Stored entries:
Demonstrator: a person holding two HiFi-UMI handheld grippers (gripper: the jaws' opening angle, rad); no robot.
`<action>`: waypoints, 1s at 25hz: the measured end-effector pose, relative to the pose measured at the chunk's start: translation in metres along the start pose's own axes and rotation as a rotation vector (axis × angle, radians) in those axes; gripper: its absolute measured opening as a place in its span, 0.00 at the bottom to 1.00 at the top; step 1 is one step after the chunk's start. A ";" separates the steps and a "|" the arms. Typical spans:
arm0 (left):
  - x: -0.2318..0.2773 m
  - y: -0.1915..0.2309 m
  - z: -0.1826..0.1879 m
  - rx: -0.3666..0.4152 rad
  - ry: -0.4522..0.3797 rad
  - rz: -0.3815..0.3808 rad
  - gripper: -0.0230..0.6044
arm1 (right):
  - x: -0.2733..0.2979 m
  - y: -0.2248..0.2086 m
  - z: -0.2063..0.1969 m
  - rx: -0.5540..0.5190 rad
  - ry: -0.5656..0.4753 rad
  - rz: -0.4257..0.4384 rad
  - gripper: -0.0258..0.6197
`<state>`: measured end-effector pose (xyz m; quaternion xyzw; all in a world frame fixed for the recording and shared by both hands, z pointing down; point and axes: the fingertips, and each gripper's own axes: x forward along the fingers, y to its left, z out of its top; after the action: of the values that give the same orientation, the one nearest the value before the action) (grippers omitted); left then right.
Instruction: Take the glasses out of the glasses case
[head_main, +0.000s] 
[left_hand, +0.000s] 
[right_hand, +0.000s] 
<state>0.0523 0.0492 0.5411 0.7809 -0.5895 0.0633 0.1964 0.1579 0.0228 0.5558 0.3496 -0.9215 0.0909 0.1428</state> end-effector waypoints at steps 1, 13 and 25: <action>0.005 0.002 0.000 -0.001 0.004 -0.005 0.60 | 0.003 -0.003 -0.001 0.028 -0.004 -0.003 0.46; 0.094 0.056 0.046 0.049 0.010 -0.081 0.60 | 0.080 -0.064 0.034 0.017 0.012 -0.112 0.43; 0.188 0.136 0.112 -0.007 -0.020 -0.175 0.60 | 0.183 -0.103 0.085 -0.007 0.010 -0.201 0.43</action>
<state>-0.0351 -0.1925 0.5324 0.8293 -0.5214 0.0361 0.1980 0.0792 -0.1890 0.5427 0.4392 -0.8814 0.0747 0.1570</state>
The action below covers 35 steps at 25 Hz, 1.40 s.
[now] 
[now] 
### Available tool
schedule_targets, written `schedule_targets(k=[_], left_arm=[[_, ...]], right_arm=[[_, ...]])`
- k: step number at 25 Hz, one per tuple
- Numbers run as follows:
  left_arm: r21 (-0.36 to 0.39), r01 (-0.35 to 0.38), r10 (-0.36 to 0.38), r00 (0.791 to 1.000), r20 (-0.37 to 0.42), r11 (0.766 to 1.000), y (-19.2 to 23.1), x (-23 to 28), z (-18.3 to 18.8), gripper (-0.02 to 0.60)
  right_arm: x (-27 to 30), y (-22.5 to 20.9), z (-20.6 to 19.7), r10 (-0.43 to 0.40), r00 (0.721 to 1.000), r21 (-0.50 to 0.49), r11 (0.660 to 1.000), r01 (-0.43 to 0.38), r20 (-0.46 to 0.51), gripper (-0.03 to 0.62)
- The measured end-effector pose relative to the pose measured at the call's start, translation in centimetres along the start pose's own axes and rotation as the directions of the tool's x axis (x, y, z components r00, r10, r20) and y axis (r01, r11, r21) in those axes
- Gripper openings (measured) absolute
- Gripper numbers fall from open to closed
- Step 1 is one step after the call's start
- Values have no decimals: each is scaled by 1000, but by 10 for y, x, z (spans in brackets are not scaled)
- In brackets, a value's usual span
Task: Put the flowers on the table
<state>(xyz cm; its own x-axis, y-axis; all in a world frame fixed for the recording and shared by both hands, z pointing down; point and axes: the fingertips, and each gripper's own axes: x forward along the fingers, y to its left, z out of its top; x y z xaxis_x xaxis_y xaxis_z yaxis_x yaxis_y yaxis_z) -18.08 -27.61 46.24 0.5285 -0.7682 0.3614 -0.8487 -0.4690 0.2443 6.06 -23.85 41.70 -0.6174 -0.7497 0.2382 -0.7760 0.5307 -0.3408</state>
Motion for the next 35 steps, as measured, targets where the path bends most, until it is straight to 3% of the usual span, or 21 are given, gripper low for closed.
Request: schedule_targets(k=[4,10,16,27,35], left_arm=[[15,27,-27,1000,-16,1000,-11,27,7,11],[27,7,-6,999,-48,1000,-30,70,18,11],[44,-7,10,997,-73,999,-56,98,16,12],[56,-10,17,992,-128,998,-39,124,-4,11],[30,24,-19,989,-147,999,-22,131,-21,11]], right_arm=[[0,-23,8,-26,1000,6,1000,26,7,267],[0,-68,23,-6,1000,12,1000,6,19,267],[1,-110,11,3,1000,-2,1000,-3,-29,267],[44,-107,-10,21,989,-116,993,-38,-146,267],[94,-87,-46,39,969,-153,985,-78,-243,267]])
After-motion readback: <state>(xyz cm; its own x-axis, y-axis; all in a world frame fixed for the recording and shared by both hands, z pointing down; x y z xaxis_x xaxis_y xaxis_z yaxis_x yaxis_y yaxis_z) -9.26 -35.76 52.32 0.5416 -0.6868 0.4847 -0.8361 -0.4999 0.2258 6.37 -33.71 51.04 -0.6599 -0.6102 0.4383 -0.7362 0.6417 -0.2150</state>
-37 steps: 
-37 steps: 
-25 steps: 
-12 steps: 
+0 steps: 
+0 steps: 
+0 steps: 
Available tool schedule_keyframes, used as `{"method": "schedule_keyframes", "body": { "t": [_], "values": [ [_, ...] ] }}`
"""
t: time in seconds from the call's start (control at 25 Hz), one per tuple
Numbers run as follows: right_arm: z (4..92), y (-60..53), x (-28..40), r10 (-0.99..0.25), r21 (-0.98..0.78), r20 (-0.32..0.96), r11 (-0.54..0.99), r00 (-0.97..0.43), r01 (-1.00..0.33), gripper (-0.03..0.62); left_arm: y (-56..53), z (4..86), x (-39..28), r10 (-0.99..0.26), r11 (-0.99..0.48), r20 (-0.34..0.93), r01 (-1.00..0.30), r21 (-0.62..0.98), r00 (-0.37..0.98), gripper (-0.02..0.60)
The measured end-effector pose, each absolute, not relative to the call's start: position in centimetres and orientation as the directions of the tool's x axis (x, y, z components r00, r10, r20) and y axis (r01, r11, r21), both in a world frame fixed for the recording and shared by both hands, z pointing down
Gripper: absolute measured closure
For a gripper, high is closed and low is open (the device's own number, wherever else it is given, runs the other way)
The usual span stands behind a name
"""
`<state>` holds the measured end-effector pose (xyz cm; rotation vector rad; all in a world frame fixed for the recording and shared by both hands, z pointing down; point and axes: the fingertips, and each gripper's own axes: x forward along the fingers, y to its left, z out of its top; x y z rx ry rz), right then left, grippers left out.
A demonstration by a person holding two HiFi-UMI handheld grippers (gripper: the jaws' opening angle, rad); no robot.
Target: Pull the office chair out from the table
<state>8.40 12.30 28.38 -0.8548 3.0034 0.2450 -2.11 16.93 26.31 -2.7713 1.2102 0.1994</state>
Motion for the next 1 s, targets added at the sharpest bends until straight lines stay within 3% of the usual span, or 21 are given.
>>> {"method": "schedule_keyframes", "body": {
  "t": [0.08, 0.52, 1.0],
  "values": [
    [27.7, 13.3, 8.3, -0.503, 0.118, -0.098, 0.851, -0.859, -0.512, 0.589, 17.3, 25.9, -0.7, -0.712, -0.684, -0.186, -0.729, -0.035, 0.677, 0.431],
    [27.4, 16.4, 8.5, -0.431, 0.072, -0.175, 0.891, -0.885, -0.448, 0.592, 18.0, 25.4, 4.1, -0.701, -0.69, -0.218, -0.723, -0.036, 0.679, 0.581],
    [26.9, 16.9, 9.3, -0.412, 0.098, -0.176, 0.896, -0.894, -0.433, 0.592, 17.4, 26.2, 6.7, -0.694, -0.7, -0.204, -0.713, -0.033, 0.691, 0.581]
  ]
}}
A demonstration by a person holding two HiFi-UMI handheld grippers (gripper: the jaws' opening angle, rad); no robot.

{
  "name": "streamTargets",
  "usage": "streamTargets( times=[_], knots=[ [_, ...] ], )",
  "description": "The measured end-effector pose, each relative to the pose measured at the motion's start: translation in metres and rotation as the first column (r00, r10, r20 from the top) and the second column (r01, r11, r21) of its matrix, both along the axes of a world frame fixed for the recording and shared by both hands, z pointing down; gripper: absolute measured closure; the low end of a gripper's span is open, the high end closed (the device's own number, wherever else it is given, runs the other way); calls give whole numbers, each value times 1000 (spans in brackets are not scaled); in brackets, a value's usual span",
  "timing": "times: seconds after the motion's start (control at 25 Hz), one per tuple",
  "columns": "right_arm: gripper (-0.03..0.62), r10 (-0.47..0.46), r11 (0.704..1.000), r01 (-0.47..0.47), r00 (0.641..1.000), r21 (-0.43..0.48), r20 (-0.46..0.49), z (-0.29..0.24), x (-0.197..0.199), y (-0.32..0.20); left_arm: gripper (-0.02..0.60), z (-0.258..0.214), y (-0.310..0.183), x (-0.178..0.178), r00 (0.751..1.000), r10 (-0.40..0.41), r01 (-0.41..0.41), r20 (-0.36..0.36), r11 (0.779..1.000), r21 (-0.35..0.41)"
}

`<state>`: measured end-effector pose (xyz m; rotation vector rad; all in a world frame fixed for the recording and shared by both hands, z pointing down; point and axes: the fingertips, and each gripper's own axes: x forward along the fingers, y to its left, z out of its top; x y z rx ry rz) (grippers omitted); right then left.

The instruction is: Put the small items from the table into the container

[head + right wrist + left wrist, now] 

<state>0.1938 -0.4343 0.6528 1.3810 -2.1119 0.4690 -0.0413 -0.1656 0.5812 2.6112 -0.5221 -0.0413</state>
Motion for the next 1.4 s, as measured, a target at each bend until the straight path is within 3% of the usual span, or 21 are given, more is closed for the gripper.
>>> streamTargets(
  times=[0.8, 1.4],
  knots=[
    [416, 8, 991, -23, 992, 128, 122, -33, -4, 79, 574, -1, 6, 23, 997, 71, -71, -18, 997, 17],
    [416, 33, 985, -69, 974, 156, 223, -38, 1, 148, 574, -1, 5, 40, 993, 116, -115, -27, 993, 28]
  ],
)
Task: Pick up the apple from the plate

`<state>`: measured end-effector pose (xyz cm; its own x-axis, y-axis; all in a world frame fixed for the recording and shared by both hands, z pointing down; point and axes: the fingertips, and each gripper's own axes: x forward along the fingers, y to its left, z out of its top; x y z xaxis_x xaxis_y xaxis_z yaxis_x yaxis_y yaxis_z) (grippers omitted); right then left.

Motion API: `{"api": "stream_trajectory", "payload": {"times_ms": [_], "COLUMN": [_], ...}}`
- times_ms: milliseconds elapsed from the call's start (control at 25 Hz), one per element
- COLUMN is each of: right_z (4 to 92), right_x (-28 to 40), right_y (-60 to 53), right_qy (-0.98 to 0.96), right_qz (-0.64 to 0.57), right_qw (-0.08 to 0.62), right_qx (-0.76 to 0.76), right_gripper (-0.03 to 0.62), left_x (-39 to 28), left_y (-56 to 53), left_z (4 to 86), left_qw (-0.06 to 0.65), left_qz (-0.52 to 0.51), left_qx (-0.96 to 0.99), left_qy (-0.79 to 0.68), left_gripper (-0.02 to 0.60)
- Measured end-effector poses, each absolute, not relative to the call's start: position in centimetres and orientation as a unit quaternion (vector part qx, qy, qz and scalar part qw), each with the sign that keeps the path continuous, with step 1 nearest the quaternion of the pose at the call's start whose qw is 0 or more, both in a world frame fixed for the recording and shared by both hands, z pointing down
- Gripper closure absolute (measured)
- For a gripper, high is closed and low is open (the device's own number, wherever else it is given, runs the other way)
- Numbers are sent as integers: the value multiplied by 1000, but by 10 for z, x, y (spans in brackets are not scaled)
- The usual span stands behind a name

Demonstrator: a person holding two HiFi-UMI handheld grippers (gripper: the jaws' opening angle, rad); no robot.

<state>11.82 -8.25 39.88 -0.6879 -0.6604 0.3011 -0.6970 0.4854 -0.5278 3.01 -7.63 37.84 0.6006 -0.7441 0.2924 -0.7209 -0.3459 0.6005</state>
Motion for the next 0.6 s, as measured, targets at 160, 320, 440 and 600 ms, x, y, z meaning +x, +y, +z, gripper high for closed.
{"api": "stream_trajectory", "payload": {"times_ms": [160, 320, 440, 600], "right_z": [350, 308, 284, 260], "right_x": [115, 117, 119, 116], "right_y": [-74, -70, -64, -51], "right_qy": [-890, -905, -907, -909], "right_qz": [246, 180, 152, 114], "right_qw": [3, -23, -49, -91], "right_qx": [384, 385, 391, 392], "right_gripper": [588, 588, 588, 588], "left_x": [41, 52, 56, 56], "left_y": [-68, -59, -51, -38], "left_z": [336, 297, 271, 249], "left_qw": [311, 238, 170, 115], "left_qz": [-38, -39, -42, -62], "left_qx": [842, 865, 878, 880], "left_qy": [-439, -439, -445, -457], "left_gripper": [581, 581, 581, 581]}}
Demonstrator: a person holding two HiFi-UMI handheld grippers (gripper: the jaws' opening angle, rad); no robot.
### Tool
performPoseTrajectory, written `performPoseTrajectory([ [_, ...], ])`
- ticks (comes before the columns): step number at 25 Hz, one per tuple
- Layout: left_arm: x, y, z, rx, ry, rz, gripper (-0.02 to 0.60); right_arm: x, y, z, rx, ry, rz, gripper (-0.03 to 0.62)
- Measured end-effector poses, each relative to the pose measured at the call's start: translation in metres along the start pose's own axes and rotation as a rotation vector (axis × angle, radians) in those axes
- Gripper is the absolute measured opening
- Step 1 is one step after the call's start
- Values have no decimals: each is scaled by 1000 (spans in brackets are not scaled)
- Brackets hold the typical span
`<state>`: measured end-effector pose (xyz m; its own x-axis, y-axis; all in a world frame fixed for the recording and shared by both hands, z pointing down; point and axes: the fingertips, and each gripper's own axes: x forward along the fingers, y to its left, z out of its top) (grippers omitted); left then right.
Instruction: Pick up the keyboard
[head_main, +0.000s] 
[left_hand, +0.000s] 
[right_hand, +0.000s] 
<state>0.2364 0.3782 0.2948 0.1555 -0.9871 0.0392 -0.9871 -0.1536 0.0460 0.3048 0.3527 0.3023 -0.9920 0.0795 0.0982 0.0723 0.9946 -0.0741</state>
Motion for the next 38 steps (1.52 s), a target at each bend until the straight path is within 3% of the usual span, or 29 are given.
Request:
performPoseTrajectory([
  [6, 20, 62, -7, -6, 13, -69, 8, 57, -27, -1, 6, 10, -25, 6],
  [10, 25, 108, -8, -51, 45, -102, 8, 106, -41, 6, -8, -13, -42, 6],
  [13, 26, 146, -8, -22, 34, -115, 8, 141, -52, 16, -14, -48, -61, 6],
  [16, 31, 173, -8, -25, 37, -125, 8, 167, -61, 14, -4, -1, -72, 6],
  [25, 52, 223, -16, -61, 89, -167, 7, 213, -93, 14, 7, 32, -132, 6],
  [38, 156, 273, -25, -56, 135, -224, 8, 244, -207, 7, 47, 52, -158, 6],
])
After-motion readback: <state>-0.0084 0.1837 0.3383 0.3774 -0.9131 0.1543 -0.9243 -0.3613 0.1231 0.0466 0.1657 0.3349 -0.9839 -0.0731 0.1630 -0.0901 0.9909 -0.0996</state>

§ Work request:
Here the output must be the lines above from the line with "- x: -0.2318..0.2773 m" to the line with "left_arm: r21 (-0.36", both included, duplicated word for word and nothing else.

§ Written solution:
  - x: -0.2318..0.2773 m
  - y: -0.1915..0.2309 m
  - z: -0.1826..0.1879 m
  - rx: -0.3666..0.4152 rad
  - ry: -0.4522..0.3797 rad
  - rz: -0.3815..0.3808 rad
  - gripper: -0.0230..0.6044
arm1 (right):
  - x: -0.2733..0.2979 m
  - y: -0.2248..0.2086 m
  - z: -0.2063..0.1969 m
  - rx: -0.5540..0.5190 rad
  - ry: -0.5656..0.4753 rad
  - rz: -0.4257..0.4384 rad
  - gripper: -0.0258..0.6197
`<state>`: measured end-effector pose (xyz m; quaternion xyzw; all in a world frame fixed for the recording and shared by both hands, z pointing down; point and axes: the fingertips, and each gripper's own axes: x forward along the fingers, y to its left, z out of its top; after the action: of the values that give the same orientation, the one nearest the value before the action) (grippers omitted); left then right.
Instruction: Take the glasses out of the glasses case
[head_main, +0.000s] 
[left_hand, +0.000s] 
[right_hand, +0.000s] 
<state>0.0523 0.0492 0.5411 0.7809 -0.5895 0.0633 0.1964 0.1579 0.0228 0.5558 0.3496 -0.9215 0.0909 0.1428</state> end-effector waypoints at steps 1, 13 and 25: <action>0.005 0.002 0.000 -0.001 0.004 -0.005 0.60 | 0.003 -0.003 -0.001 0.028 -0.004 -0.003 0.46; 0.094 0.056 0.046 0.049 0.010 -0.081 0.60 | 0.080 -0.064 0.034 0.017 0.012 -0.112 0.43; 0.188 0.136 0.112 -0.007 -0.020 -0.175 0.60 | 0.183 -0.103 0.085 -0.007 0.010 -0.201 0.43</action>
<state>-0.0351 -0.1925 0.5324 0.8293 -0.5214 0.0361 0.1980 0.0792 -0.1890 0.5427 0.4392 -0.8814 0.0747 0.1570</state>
The action below covers 35 steps at 25 Hz, 1.40 s.
[now] 
[now] 
### Available tool
schedule_targets, written `schedule_targets(k=[_], left_arm=[[_, ...]], right_arm=[[_, ...]])`
- k: step number at 25 Hz, one per tuple
- Numbers run as follows:
  left_arm: r21 (-0.36 to 0.39), r01 (-0.35 to 0.38), r10 (-0.36 to 0.38), r00 (0.791 to 1.000), r20 (-0.37 to 0.42), r11 (0.766 to 1.000), y (-19.2 to 23.1), x (-23 to 28), z (-18.3 to 18.8), gripper (-0.02 to 0.60)

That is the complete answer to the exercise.